Цэрэн заправила маслом чай, помешала его и, сняв вершки, вышла из юрты. Она брызнула утренним чаем в сторону севера — в сторону страны Ленина, указавшего монгольскому народу путь, и в сторону востока — в сторону Улан-Батора, где жил маршал Чойбалсан, вождь партии и народа.
— Видать, хороший денек сегодня будет, — весело сказала Цэрэн, войдя в юрту и подавая мужу чай, остатки вчерашнего мяса, арул, хурут и пахнущее дымком масло.
— Нужно послать масла Ленинме. У нее, наверное, уже кончилось, — сказал Ширчин, похрустывая мороженым маслом. — Старики, бывало, говаривали: чтобы быть здоровым и бодрым, человек должен каждый день съедать не меньше лана масла.
— Посылку дочке я уже приготовила. Адин обещала заехать сегодня. Она хочет навестить свою дочь в школе.
После чая Цэрэн вышла доить коров, а Ширчин занялся телятами. Потом они выпустили ягнят на кошары и на юрты, построенной для молодняка на время окота.
От многоголосого жалобного блеяния зазвенело в ушах. Разыскивая маток, ягнята и козлята бестолково кидались от одной к другой. Но хозяева хорошо знали каждое животное, как может знать их только скотовод. Они помогали сосункам находить своих маток. Помахивая короткими хвостиками, тычась мордочками в вымя, ягнята с жадностью сосала молоко. А Ширчин и Цэрэн очистили кошару и юрту от навоза, подкинули свежей подстилки, прибрали заодно юрту.
Потом Ширчин отвязал своего любимого большого верблюда, удобно уселся и погнал скот на пастбище.
Широко раскинулась холмистая степь! То тут, то там уже чернели проталины. Пожелтевшие стебли жухлой травы, пробиваясь сквозь снежный покров, пламенели на солнце, словно рыжая шкура какого-то гигантского животного. Из-за дальнего холма в лучах утреннего солнца показалось большое стадо джейранов. Куда-то на запад пролетел старый ворон, со свистом рассекая крыльями прохладный воздух. У подножия холма зоркие глаза Ширчина заметили огненную лису. Безмолвная степь жила своей жизнью. Ширчин оставил коров у склона, а верблюдов погнал на другое пастбище. Здесь росли их любимые травы — полынь, овсяница, житняк, ковыль. Он повернул животных против ветра и направился к дому.

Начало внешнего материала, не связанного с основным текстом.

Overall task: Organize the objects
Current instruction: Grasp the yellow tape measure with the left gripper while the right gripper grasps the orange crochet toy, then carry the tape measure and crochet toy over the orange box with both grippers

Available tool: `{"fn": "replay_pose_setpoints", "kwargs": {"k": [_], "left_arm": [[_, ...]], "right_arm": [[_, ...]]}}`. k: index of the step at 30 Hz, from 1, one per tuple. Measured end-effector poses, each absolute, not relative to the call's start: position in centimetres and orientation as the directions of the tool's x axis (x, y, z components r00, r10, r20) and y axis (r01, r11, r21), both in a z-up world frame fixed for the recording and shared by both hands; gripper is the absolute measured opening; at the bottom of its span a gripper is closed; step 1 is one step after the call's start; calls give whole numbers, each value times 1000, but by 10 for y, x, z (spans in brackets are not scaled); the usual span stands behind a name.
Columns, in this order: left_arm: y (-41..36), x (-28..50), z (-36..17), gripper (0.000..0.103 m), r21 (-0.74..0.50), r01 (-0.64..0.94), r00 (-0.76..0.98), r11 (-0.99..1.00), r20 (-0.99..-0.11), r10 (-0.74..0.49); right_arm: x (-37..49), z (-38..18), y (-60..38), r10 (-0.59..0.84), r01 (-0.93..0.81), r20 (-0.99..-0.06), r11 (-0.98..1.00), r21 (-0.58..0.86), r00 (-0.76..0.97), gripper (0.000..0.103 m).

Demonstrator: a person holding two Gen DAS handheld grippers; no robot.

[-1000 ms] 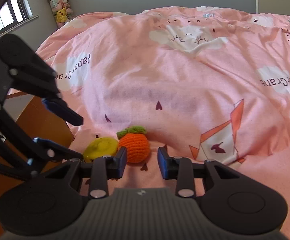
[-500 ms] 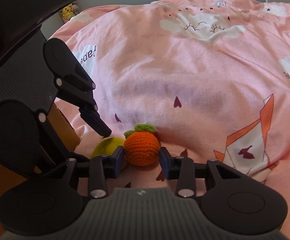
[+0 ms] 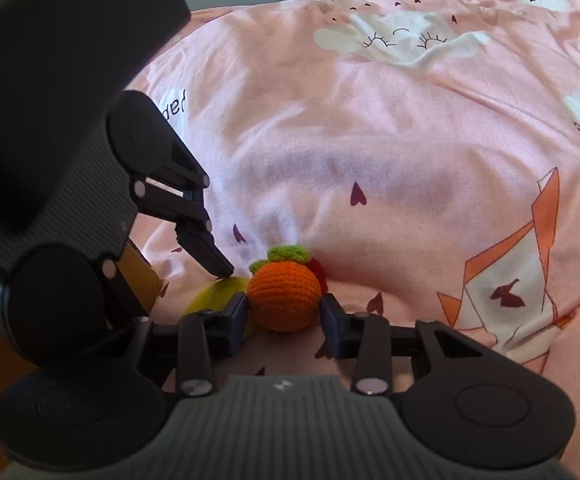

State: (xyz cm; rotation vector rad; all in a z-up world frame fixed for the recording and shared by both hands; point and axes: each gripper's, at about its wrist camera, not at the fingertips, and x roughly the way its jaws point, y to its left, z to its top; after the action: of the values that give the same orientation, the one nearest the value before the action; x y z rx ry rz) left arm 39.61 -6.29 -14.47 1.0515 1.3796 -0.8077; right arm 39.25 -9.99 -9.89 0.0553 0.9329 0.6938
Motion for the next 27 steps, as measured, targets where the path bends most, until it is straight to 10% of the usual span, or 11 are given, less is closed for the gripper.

Цэрэн с полной корзиной снега за плечами спускалась с увала. Должно быть, кончились запасы льда, который Ширчин привозил с речки. Он упрекнул себя: "Вчера забыл наколоть льда, вот Цэрэн теперь и приходится таскать снег такую даль. Экая досада!"
Цэрэн подошла к юрте и спустила с плеч тяжелую корзину.
— Какой день хороший. Овец я выгнала на северный склон, — сказала она.
Они стали убирать навоз, но, вскоре почувствовав усталость, сели рядышком отдохнуть. Ширчин набил трубку и задымил.
Цэрэн улыбнулась:
— Дряхлеем мы с тобой, Ширчин. Помнишь, как работали у Сонома-дзанги? В молодости нам и в голову не приходило с утра отдыхать. А ведь скоро еще работы прибавится: коз стричь, пух чесать, линьку со скота собирать. А там, глядишь, и стрижка овец. Мы должны собрать всю шерсть, до последнего клочка. Не как прошлой весной — без привычки-то не успели вычесать всех коз и снять линьку. Такое ценное сырье терять — прямой убыток государству, как говорит Самбу. Ведь это к нам, скотоводам, маршал обращается: не допускайте потери ни одного грамма шерсти, пуха.